TASK DIRECTIONS
Output everything in the data exactly, leaving the pictures out.

SUPPLIED DATA

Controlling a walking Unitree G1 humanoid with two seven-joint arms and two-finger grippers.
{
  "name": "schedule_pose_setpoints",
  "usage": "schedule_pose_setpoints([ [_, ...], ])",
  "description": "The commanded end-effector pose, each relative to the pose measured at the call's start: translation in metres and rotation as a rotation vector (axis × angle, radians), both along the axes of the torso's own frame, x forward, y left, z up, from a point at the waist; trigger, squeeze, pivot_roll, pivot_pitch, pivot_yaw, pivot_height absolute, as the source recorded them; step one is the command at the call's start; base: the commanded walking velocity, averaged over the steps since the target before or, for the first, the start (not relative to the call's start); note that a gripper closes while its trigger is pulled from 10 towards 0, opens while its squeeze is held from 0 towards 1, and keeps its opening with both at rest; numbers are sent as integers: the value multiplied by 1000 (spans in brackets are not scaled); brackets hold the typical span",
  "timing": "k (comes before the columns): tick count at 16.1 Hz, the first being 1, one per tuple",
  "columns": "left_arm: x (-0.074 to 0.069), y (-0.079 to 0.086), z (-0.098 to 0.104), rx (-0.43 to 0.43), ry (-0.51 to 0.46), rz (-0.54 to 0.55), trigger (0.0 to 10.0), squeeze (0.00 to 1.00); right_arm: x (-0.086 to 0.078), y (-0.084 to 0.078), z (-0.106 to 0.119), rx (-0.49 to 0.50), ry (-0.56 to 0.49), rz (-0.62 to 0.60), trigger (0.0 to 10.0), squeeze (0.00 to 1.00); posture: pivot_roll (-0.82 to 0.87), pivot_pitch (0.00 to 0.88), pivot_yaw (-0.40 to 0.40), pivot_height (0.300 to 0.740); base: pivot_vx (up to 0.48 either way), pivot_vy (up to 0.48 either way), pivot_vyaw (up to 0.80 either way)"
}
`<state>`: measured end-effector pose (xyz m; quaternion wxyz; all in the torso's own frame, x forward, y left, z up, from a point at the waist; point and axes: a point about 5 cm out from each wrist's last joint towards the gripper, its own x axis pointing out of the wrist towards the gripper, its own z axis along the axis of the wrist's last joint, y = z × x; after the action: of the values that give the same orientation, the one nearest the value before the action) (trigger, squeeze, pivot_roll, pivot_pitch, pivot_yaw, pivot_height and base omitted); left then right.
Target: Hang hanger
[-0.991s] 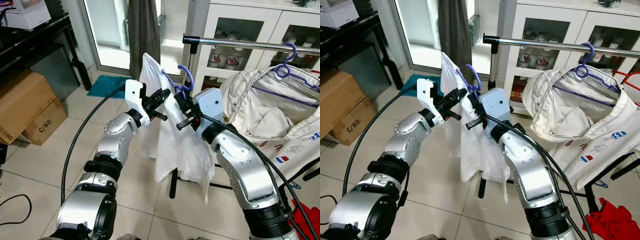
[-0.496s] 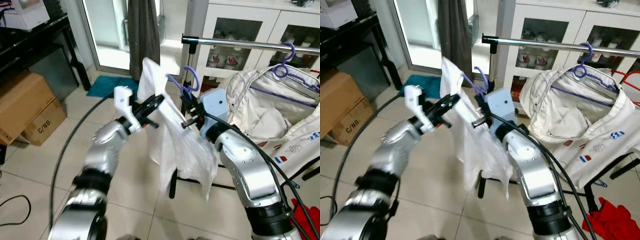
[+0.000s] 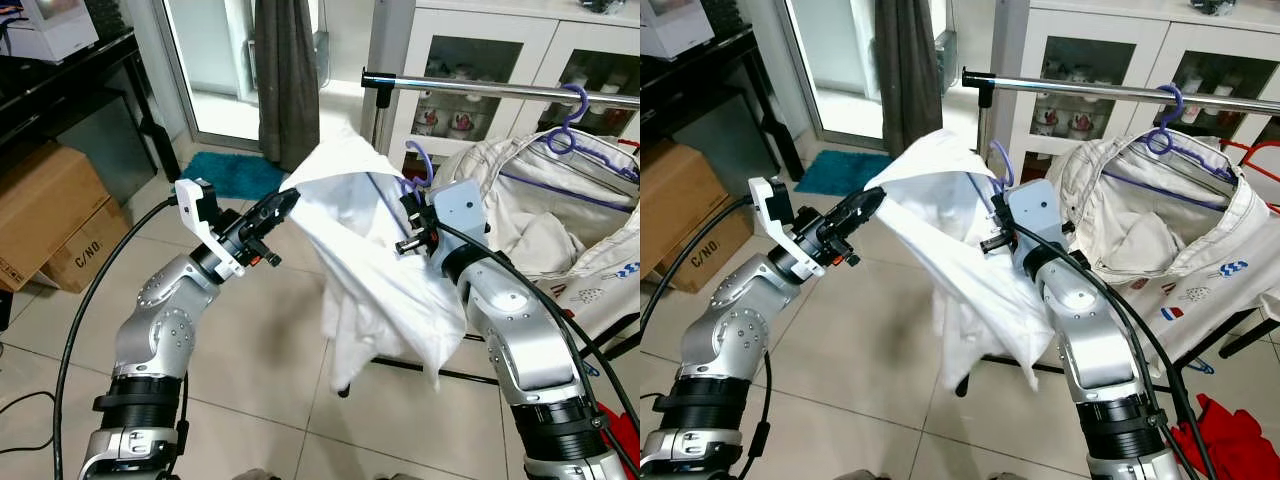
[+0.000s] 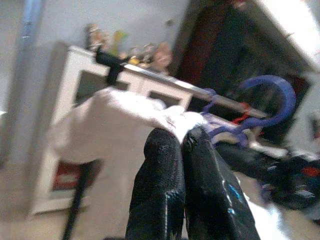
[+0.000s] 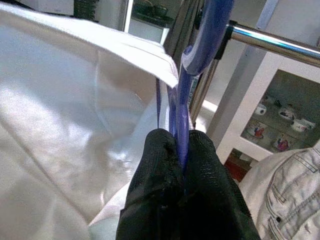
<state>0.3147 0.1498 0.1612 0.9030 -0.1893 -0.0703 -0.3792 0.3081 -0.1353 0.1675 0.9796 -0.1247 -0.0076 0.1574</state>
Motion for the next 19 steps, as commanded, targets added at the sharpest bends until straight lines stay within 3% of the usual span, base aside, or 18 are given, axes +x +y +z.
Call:
schedule_pose_setpoints([
  [1,8,12,2,79,-4,126,0,0,1,-4,16,14,-67,16,0,0,-139,0,49,740,0,0,0],
  [3,18,19,2,164,3,234,0,0,-3,-2,18,31,-80,74,0,0,-136,0,50,740,0,0,0],
  [4,35,33,12,294,-38,386,0,0,-14,2,20,37,-56,250,0,0,-132,0,50,740,0,0,0],
  [5,41,37,20,304,-61,414,0,0,-17,2,19,17,-43,295,0,0,-132,0,50,740,0,0,0],
  [6,50,39,44,319,-119,396,0,0,-25,-3,14,-41,5,361,0,0,-142,0,59,740,0,0,0],
  [9,58,31,85,294,-222,276,0,0,-38,-14,0,-152,110,432,0,0,-158,0,79,740,0,0,0],
  [11,60,21,95,297,-260,158,0,0,-44,-19,-7,-198,169,467,0,0,-160,0,87,740,0,0,0],
  [13,61,17,89,368,-250,103,0,0,-43,-22,-7,-185,163,433,0,0,-160,0,89,740,0,0,0],
  [15,72,42,71,479,-159,310,0,0,-38,-29,11,-52,83,353,0,0,-155,0,88,740,0,0,0],
  [17,75,63,66,547,-122,428,0,0,-42,-32,18,-3,70,381,0,0,-155,0,88,740,0,0,0],
  [19,74,100,68,566,-66,593,0,0,-52,-33,22,38,78,468,0,0,-156,0,93,740,0,0,0],
])
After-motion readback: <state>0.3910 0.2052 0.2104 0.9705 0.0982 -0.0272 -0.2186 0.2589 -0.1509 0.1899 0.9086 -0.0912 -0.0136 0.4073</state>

TASK SOLUTION
Controlling a walking Unitree G1 humanoid with two seven-joint arms and two-finger grippers.
{
  "name": "schedule_pose_setpoints",
  "usage": "schedule_pose_setpoints([ [_, ...], ])",
  "description": "The commanded end-effector pose, each relative to the pose measured at the call's start: translation in metres and rotation as a rotation vector (axis × angle, radians), both along the axes of the torso's own frame, x forward, y left, z up, from a point at the waist; trigger, squeeze, pivot_roll, pivot_pitch, pivot_yaw, pivot_height absolute, as the source recorded them; step one is the command at the call's start; base: the commanded walking velocity, averaged over the steps since the target before or, for the first, the start (not relative to the call's start); note that a gripper closes while its trigger is pulled from 10 towards 0, opens while its squeeze is held from 0 towards 1, and keeps its opening with both at rest; numbers are sent as integers: the value multiplied by 1000 (spans in brackets are not scaled); brackets hold the typical span",
  "timing": "k (comes before the columns): tick count at 16.1 Hz, the first being 1, one per tuple",
  "columns": "left_arm: x (-0.074 to 0.069), y (-0.079 to 0.086), z (-0.098 to 0.104), rx (-0.43 to 0.43), ry (-0.51 to 0.46), rz (-0.54 to 0.55), trigger (0.0 to 10.0), squeeze (0.00 to 1.00); right_arm: x (-0.086 to 0.078), y (-0.084 to 0.078), z (-0.106 to 0.119), rx (-0.49 to 0.50), ry (-0.56 to 0.49), rz (-0.62 to 0.60), trigger (0.0 to 10.0), squeeze (0.00 to 1.00); posture: pivot_roll (-0.82 to 0.87), pivot_pitch (0.00 to 0.88), pivot_yaw (-0.40 to 0.40), pivot_height (0.300 to 0.740); base: pivot_vx (up to 0.48 either way), pivot_vy (up to 0.48 either way), pivot_vyaw (up to 0.80 either way)"
}
`<state>`: measured end-effector pose (xyz m; quaternion wxyz; all in the torso's own frame, x forward, y left, z up, from a point at the waist; point and axes: a point about 5 cm out from each wrist's last joint towards the gripper, its own x axis pointing out of the wrist towards the gripper, its own z axis along the axis of the wrist's last joint, y = z × x; after the action: of the values that give the same orientation, the one nearest the value before the action) (trigger, squeeze, pivot_roll, pivot_pitch, pivot_yaw, pivot_height and base omitted); left then right.
Target: Hang hanger
[-0.991s] 
[-0.496s] 
[+0.000s] 
[+0.000s] 
[+0.000s] 
<state>0.3147 0.1498 0.1612 0.9030 -0.1893 -0.0703 -0.3792 0.3081 -0.1353 0.1675 0.9796 -0.1247 -0.0076 0.1574</state>
Motion for the next 19 steps, as commanded, targets added at the sharpest bends until straight lines stay within 3% of the usual span, base aside, or 18 are given, axes +x +y +z.
Call:
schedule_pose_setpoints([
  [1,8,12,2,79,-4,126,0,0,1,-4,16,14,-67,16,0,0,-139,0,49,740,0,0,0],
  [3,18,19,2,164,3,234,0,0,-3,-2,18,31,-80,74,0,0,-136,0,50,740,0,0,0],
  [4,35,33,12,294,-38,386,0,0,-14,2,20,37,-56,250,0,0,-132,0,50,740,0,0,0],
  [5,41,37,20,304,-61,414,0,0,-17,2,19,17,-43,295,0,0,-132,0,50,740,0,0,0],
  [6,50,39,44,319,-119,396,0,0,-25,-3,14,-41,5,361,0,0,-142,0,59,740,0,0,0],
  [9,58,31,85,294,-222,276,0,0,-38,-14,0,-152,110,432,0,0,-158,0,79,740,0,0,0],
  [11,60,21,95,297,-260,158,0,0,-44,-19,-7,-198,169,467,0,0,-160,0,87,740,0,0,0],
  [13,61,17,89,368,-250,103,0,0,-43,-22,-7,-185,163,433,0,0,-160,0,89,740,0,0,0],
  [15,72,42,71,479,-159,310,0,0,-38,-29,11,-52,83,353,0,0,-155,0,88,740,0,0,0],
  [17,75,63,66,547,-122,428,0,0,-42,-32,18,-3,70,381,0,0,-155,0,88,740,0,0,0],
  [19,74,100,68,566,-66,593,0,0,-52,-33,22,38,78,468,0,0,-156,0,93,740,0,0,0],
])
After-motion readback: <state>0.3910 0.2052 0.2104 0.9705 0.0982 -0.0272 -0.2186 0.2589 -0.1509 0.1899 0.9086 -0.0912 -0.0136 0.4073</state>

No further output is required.